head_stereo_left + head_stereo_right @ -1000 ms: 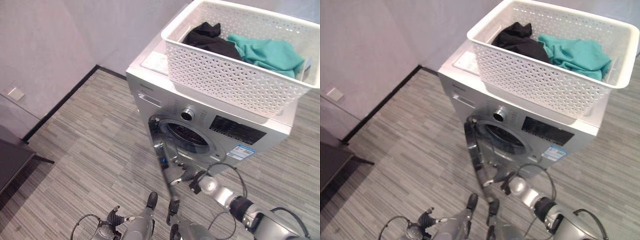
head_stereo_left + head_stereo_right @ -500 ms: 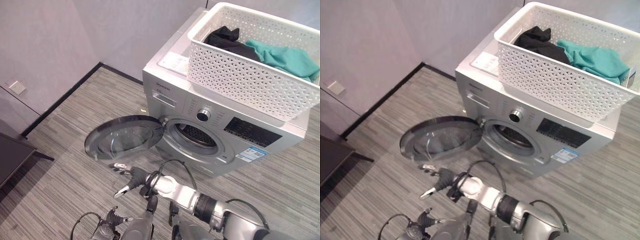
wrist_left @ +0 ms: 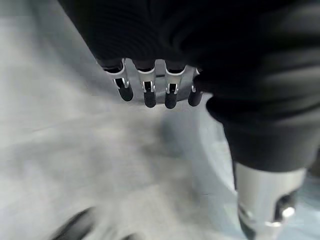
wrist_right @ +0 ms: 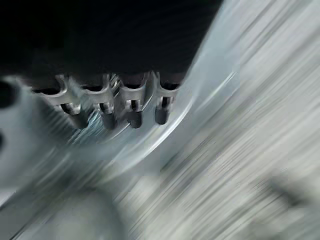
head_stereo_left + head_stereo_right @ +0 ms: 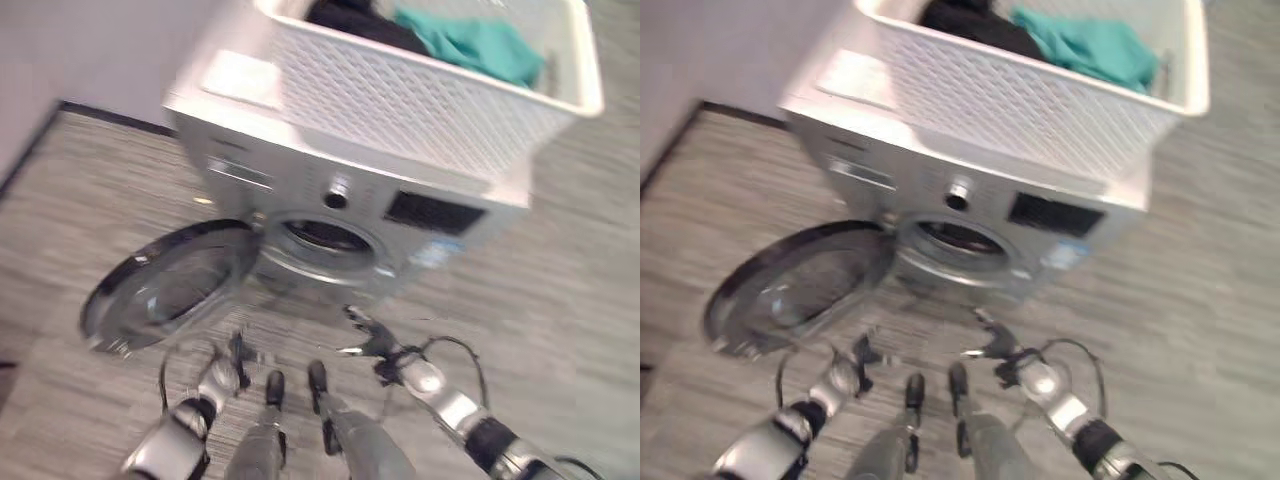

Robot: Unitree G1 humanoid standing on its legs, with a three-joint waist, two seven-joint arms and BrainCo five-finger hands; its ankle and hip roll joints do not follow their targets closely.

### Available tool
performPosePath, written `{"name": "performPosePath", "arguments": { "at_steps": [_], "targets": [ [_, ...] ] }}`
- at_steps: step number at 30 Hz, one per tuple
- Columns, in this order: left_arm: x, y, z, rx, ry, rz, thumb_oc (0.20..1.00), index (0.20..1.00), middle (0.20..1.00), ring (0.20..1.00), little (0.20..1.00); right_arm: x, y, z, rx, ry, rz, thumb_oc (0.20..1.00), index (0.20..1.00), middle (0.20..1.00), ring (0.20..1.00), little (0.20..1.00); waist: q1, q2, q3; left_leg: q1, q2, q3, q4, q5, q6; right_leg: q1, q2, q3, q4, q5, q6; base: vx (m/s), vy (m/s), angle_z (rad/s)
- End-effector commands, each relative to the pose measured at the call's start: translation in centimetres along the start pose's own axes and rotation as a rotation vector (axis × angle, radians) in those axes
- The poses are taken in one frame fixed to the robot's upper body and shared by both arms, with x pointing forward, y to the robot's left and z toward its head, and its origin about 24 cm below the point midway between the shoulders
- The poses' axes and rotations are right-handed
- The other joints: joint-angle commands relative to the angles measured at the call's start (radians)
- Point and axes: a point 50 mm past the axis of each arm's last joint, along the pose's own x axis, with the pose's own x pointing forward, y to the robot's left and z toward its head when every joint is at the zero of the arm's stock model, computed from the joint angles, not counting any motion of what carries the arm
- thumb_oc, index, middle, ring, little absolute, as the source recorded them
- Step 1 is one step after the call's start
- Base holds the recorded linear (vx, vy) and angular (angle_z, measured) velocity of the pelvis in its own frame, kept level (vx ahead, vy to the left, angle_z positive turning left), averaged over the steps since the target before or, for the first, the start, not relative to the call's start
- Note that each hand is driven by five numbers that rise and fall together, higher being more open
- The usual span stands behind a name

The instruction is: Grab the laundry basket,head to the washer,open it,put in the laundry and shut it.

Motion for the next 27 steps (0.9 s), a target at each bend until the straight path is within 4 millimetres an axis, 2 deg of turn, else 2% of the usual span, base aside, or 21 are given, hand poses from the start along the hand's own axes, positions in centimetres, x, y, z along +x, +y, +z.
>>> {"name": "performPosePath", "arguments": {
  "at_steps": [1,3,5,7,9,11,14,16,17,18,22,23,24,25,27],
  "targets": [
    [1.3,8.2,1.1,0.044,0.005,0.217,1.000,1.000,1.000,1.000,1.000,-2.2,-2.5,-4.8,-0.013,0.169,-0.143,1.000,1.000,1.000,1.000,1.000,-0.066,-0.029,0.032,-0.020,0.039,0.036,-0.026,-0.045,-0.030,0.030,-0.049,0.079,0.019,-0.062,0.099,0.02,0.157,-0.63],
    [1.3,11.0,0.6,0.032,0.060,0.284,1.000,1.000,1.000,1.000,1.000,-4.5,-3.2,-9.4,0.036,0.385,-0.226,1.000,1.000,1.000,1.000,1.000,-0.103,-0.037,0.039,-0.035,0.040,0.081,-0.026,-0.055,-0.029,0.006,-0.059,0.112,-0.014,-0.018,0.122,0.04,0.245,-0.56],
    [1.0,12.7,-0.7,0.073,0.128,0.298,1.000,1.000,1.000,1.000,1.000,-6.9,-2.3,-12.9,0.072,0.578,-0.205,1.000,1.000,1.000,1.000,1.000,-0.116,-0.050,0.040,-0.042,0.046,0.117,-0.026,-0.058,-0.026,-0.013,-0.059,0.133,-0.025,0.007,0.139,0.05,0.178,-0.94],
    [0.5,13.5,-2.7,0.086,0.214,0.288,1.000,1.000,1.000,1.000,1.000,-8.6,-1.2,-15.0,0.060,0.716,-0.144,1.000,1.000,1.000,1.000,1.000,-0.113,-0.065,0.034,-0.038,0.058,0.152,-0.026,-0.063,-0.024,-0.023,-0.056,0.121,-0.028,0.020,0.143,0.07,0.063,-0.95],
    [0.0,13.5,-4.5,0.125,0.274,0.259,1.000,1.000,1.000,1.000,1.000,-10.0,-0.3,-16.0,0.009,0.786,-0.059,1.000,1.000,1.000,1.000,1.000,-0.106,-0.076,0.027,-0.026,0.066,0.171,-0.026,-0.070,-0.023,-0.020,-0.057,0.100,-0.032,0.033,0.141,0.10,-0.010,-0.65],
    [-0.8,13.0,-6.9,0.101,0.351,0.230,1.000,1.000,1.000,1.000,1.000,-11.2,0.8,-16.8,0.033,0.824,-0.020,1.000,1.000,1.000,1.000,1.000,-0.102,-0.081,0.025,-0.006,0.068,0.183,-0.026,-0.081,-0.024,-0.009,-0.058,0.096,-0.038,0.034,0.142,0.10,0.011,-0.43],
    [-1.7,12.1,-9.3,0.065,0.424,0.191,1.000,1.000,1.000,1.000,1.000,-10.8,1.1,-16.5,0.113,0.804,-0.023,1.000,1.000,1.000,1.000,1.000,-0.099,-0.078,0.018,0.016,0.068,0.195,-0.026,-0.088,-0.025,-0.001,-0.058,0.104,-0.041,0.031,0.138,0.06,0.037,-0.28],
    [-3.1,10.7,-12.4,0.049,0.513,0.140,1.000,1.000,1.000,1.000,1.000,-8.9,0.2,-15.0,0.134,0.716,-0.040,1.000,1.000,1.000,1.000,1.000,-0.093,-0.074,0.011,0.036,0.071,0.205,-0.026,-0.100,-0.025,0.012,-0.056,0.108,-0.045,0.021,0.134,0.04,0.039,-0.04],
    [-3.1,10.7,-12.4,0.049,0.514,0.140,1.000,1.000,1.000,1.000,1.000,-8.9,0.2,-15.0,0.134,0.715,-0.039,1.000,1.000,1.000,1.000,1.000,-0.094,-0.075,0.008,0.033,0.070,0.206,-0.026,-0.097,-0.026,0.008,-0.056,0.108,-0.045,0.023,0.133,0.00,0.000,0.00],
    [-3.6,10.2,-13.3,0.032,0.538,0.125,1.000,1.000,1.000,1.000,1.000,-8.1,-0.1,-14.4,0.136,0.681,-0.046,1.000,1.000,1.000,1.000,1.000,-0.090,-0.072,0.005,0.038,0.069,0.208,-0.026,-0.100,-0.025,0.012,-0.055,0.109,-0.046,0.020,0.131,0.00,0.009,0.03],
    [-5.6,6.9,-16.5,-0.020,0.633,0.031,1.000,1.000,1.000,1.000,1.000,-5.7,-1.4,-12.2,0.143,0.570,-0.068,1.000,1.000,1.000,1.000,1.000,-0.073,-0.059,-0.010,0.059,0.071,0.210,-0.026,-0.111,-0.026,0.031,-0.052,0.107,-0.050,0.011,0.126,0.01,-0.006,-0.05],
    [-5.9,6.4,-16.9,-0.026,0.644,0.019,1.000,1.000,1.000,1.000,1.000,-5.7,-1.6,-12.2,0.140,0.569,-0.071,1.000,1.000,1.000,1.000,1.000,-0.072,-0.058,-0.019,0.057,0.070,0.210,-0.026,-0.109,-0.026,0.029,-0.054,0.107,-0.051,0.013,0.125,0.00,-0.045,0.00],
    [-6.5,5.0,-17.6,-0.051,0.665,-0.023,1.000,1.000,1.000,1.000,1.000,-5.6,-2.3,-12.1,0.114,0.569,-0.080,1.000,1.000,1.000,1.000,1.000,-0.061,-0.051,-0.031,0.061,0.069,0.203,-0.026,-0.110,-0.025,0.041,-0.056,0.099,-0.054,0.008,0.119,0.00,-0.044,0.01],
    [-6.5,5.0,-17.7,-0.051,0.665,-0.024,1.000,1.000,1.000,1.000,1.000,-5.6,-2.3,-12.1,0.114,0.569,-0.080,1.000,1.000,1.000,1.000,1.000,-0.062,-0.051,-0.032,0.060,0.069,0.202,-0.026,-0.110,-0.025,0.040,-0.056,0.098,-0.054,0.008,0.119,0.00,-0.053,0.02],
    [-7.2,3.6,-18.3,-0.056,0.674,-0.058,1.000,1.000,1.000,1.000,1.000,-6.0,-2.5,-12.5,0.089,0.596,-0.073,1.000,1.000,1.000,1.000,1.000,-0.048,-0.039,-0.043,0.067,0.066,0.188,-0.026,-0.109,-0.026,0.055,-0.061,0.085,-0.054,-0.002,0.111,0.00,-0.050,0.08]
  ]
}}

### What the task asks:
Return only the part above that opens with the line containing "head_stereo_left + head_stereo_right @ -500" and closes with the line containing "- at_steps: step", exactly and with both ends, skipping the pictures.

### Exercise solution:
head_stereo_left + head_stereo_right @ -500 ms: 
wrist_left @ +0 ms: 
wrist_right @ +0 ms: 
head_stereo_left + head_stereo_right @ +0 ms: 

Robot: Unitree G1 humanoid standing on its legs, with a three-joint waist, two seven-joint arms and BrainCo five-finger hands; its ankle and hip roll joints do not follow their targets closely.

### Available tool
performPosePath, written `{"name": "performPosePath", "arguments": { "at_steps": [_], "targets": [ [_, ...] ] }}`
- at_steps: step number at 30 Hz, one per tuple

No further output remains.